A strong Liberal in politics, like his father, he stood for parliament at Preston in 1832, and Newport (Isle of Wight) in 1847, but in both cases unsuccessfully.

==Family==
He married Caroline Fletcher, fourth daughter of Thomas Fletcher, a Liverpool merchant, in 1832, and left four sons and three daughters:

- Charles Crompton MA QC MP (1833–1890), married Florence Elizabeth Gaskell, daughter of Elizabeth Gaskell.
- Mary Crompton (1834–1873), married Rev John Llewellyn Davies MA DD (1826–1918), among their children were
- Charles Llewelyn Davies MA CBE (1860–1927)
- Margaret Caroline Llewelyn Davies (1861–1944), general secretary of the Co-operative Women's Guild from 1899 until 1921.
- Arthur Llewelyn Davies (1863–1907) who married Sylvia du Maurier, their sons, the Llewelyn Davies boys, inspired the story of Peter Pan.
- Maurice Llewelyn Davies (1864–1939) who married Mary Eulelia Roberts (1863–1902)
- Harry Llewelyn Davies (1866–1923) who married Agnes Ralston McIndoe (1877–1963)
- Crompton Llewelyn Davies MA (1868–1935) who married Mary Elizabeth 'Moya' O'Connor (1881–1943), daughter of James O'Connor and an associate of Michael Collins.
- Professor Richard Llewelyn-Davies, Baron Llewelyn-Davies (1912–1981) who married Annie Patricia Parry, Baroness Llewelyn-Davies (1915–1997)
- Theodore Llewelyn Davies MA (1870–1905)
- Henry Crompton (1836–1904) who married Lucy Henrietta Romilly (1848–1923), the daughter of John Romilly, 1st Baron Romilly and Caroline Charlotte Otter (1809–1855)

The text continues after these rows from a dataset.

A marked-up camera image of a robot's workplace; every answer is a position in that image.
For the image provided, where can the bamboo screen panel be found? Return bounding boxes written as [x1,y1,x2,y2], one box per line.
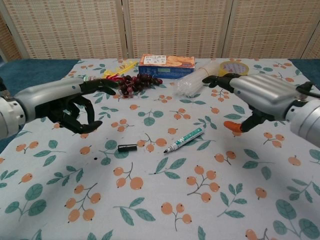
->
[0,16,25,63]
[305,23,320,60]
[222,0,320,61]
[122,0,235,60]
[0,0,132,61]

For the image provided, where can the colourful feather shuttlecock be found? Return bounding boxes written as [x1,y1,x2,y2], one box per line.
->
[83,59,140,85]

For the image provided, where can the dark red artificial grapes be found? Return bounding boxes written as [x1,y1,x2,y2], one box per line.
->
[116,72,164,100]

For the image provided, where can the clear yellowish tape roll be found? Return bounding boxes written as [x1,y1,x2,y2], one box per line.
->
[216,60,250,77]

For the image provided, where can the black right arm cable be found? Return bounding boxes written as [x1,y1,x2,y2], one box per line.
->
[295,80,320,101]

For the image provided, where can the orange blue biscuit box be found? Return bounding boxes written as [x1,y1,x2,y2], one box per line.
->
[137,54,196,79]

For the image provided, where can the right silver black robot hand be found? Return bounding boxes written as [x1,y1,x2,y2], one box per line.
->
[201,73,301,133]

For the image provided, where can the white green marker pen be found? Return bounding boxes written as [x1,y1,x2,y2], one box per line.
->
[163,126,205,155]

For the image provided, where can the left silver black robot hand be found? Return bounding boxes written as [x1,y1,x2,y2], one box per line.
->
[14,76,117,135]

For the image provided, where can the black marker cap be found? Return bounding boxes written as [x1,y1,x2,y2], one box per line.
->
[117,142,139,153]

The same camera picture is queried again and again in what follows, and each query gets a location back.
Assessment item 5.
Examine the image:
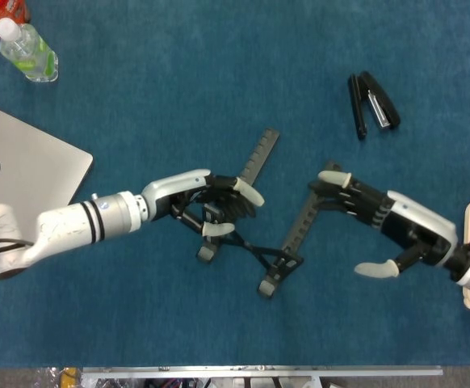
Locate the clear plastic wrap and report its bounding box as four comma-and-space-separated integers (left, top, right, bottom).
36, 367, 62, 388

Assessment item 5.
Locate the black folding laptop stand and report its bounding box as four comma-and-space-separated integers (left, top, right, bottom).
195, 128, 344, 299

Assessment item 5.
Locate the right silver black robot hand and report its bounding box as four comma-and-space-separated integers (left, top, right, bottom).
308, 169, 459, 280

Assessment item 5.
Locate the clear green-label water bottle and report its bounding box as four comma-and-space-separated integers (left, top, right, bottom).
0, 17, 60, 85

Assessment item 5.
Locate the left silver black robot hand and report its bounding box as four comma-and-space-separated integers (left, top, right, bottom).
141, 168, 266, 238

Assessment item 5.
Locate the black stapler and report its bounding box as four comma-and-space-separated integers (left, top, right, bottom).
346, 70, 402, 141

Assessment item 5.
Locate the blue felt table cloth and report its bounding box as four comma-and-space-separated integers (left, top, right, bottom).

- Paul Crompton (1871–1915), director of The Booths Steam Ship Company, who married Gladys Mary Salis-Schwabe (1878–1915), the daughter of George Salis-Schwabe. Paul, Gladys, their six children and governess all drowned in the Sinking of the RMS Lusitania
- David Henry Crompton (1873–1946) who married Lillian MacDonald Sheridan (1888–1970), and left three daughters and a son:
- Bontë Romilly Crompton (1914–2002) who married Lt Col Gustavo Durán Martínez (1906–1969), their three daughters are Cheli Durán Ryan, an author; Lucy Durán, ethnomusicologist; and Jane Duran, poet.

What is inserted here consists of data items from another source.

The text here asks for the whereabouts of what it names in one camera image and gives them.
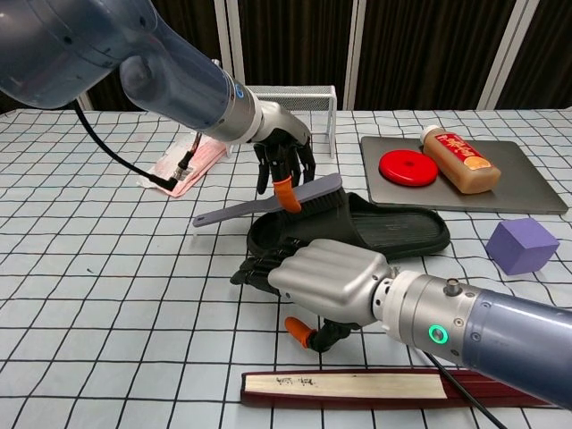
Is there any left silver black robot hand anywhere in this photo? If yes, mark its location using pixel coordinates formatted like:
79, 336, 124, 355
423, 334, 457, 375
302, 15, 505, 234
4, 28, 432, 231
252, 100, 318, 214

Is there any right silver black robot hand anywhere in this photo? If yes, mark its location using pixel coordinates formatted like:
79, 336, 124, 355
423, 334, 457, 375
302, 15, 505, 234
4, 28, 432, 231
230, 239, 390, 354

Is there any grey tool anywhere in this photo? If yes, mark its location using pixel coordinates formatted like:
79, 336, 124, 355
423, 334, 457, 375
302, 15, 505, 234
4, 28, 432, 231
192, 173, 348, 229

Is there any black slipper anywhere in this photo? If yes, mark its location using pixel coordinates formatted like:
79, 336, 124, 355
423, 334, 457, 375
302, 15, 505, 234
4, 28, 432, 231
247, 192, 451, 269

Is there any pink plastic package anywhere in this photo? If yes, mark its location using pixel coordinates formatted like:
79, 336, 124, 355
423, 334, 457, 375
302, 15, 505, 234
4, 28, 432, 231
136, 136, 229, 198

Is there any dark red folded fan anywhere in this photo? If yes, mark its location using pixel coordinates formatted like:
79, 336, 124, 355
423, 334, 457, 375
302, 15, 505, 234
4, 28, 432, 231
240, 368, 555, 410

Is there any red round disc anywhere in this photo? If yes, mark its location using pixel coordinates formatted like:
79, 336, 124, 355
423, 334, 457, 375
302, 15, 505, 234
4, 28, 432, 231
378, 150, 440, 186

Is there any brown drink bottle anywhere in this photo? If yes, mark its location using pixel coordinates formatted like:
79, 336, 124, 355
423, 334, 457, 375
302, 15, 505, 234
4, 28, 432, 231
418, 124, 501, 196

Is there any purple foam cube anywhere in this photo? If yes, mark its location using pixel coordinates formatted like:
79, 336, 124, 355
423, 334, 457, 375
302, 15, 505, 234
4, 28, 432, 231
485, 217, 561, 276

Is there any grey metal tray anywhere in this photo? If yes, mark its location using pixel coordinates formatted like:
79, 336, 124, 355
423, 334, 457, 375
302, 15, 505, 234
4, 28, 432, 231
360, 136, 569, 214

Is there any blue checkered tablecloth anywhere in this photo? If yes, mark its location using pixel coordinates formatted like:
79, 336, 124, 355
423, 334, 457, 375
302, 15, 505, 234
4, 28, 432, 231
0, 106, 572, 429

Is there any white partition frame post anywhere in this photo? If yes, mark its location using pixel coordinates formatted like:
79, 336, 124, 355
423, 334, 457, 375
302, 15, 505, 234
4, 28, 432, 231
342, 0, 371, 111
213, 0, 246, 89
476, 0, 534, 111

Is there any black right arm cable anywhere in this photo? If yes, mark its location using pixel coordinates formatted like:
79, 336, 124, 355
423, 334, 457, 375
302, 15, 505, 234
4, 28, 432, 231
422, 350, 510, 429

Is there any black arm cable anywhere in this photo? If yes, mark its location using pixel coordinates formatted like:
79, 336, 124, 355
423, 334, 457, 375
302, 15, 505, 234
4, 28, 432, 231
422, 350, 510, 429
73, 100, 198, 192

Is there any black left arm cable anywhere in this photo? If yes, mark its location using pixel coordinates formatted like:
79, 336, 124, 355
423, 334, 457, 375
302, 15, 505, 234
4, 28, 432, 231
73, 100, 198, 192

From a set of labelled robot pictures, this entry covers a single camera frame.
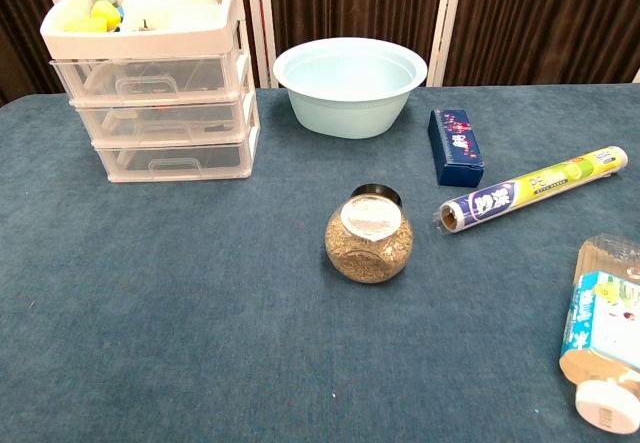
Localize clear plastic drawer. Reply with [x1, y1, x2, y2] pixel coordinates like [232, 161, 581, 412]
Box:
[49, 54, 242, 108]
[73, 96, 252, 147]
[92, 139, 257, 183]

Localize ribbed bottle with white cap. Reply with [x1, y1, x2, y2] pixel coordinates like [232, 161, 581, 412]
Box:
[558, 233, 640, 436]

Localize blue table cloth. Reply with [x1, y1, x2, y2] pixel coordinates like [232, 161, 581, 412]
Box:
[0, 81, 640, 443]

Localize light blue plastic basin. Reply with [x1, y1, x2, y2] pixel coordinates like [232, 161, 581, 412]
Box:
[272, 37, 429, 141]

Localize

- Catherine MacDonald 'Bobs' Crompton (1816–1978) who married Henry David L G Walston JP CVO Baron Walston (1912–1991). Catherine was the mistress of Graham Greene.
- David Crompton (1918–?)
- Dr Belinda Booth Crompton (1920– ), a child psychiatrist, who married Michael Whitney Straight (1916–2004), they divorced in 1969.
- Rosamund May Sale (1882–1997) who married Jean Auguste Yves Tinayre (1891–1972), known as Yves Tinayre, a noted baritone singer and the son of the French artist and film-maker Louis Tinayre.

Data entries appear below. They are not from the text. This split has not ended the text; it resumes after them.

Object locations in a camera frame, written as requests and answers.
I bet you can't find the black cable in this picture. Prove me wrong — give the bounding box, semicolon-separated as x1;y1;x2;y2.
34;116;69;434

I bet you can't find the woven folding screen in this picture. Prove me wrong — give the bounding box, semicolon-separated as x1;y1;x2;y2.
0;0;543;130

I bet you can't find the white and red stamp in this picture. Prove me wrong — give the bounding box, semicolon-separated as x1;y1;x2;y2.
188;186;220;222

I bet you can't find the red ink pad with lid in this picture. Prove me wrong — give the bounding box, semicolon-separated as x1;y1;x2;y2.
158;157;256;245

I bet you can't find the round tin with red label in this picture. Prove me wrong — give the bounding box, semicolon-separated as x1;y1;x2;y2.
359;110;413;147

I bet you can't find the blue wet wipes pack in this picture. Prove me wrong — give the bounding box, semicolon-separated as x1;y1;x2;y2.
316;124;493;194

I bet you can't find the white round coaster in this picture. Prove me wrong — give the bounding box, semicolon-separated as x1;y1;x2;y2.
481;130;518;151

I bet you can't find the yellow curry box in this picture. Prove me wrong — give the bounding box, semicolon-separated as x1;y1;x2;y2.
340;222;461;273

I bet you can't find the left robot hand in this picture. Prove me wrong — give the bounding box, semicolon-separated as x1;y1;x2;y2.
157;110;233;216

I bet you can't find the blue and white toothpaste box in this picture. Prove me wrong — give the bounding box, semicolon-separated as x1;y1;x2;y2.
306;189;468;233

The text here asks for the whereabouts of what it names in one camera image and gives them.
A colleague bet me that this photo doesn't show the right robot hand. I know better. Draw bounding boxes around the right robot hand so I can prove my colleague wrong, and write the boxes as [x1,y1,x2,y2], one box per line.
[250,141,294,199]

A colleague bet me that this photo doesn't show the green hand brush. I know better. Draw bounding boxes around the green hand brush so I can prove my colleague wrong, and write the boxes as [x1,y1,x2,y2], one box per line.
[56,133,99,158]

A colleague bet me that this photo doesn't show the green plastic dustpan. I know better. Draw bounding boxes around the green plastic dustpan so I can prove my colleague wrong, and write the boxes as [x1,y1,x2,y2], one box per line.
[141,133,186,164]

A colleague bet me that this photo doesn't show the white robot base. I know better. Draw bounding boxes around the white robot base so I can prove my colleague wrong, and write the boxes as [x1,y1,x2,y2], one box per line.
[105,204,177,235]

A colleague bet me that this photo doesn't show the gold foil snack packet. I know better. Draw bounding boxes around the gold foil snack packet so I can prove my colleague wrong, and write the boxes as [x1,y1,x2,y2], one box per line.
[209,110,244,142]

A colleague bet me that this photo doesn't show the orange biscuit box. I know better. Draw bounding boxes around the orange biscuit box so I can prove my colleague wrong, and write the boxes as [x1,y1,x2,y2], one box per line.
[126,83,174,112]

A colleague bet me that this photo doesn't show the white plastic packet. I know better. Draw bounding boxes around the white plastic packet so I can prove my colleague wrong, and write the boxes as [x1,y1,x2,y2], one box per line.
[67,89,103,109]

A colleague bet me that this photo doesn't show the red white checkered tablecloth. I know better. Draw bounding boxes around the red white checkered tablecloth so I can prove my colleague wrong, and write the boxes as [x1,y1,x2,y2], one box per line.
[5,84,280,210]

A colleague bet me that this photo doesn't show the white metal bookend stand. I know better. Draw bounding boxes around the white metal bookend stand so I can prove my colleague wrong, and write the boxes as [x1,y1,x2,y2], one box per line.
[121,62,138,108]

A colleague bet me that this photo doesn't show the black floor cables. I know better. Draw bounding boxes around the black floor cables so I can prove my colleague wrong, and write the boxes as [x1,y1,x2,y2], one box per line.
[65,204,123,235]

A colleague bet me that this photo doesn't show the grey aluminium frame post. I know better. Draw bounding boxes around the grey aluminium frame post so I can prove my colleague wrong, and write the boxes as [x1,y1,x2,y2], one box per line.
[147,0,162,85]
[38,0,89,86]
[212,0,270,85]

- Caroline Anna Crompton (1838–1892) who married Professor George Croom Robertson
- Emily Crompton (1840–1899) who married Professor Edward Spencer Beesly (1931–1915), and left four sons
- Gerald Beesly (1871–1953) who married Helen Chamberlain (1872–1922), a grand-daughter of Joseph Chamberlain
- Helen Beesly (1905– )
- Richard Beesly (1907–1965)
- Marian Beesly (1909– )
- Patrick Beesly (1913–1986)
- Oliver Beesly (1872–?)
- Alfred Beesly (1873–1960)
- Dr Lewis Beesly FRCS (1877–?), co-author of 'A Manual of Surgical Anatomy'
- Albert Crompton (1844–1908), manager of the Ocean Steam Ship Company, who married Elinor Elizabeth Aikin (1849–1885), granddaughter of Charles Rochemont Aikin
- Edward Crompton (1845–1915) who married Agnes Mary Berry (1846–1900), and left a son and three daughters.